Он спал, просыпался. Солнце скатывалось в море. На прощание оно щекотало лицо. Люлюшка уже тоже сидела под окном в плетеном кресле с вышиванием. Ножки кресла утопали в песке. Он было предложил ей поиграть в красных и белых, но она поморщилась. Он раскрыл своего читаного Сетона‑Томпсона и уткнулся в изображение Виннипегского Волка. Волк смотрел на него, не отворачиваясь. Его бурая с подпалинами морда тянулась с листа и касалась плеча Ванванча. Два желто‑зеленых громадных глаза следили за каждым его движением. Что‑то было в них знакомое: настороженность и тоска, недоумение и одиночество, и давняя затаенная обида... Вдруг вспомнилась нынешняя утренняя девочка и ее два остановившихся зрачка, и то, как она шевелила кончиком языка, будто уже дотянулась до ледяного вишневого чужого лакомства.

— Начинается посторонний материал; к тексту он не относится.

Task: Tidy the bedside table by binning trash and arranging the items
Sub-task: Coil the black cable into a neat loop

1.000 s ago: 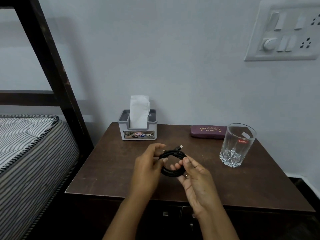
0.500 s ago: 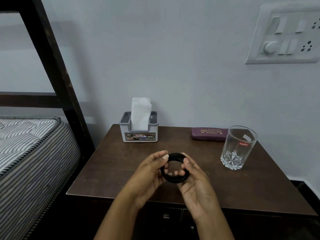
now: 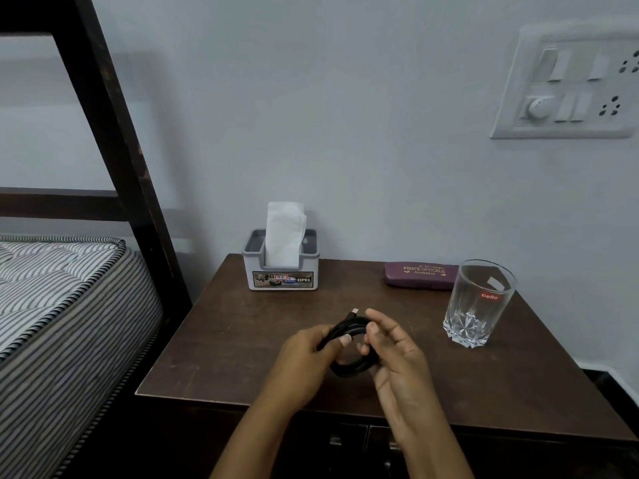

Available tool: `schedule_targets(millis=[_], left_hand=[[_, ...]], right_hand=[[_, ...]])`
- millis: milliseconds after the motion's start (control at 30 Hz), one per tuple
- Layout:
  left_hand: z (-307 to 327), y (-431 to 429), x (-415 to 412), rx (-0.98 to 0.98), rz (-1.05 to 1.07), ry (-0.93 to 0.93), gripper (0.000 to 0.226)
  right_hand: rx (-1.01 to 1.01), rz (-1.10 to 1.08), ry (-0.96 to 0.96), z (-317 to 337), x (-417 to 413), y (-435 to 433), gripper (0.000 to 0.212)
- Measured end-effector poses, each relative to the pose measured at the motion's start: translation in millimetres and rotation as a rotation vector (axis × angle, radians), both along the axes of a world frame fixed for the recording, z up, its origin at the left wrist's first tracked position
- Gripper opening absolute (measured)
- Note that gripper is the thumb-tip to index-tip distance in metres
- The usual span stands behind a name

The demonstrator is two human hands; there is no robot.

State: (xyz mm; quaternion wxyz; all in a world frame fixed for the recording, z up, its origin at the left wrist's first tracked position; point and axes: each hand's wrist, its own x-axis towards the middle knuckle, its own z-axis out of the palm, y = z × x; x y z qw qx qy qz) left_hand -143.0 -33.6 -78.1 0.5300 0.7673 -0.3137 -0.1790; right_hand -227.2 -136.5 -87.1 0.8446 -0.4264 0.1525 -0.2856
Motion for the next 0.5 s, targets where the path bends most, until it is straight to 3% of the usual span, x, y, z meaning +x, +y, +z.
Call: schedule_targets(millis=[233, 400, 500], left_hand=[[-9, 2, 7, 0.098, 0.107, -0.303, 0.014], [-6, 4, 7, -0.018, 0.037, -0.041, 0.020], [-7, 6, 8, -0.045, 0.075, -0.014, 0.012]], right_hand=[[-0.350, -0.088, 0.135, -7, 2, 0, 0.032], [-0.924, -0.043, 0.154, -14, 3, -9, 0.041], [-0.980, -0.015, 0.190, -18, 3, -8, 0.041]])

В восемь лет не осознают перемен в собственной душе. Лишь становятся прозрачнее силуэты еще совсем недавно любимого, привычного... Хотя небо все то же, и зелень, и лица близких... И Ванванч пока не задумывается, не пытается понять, что же это такое прицепилось к нему? Он все тот же, не правда ли? А это худенькое существо с плохо вымытыми впалыми щечками и с глазами голодной собаки ‑ это существо как бы случайное, как бы временное... но оно и вчера, и сегодня, и даже сейчас, и теперь уже всегда, и Ванванч не мог, думая о нем, предаваться беззаботному смеху.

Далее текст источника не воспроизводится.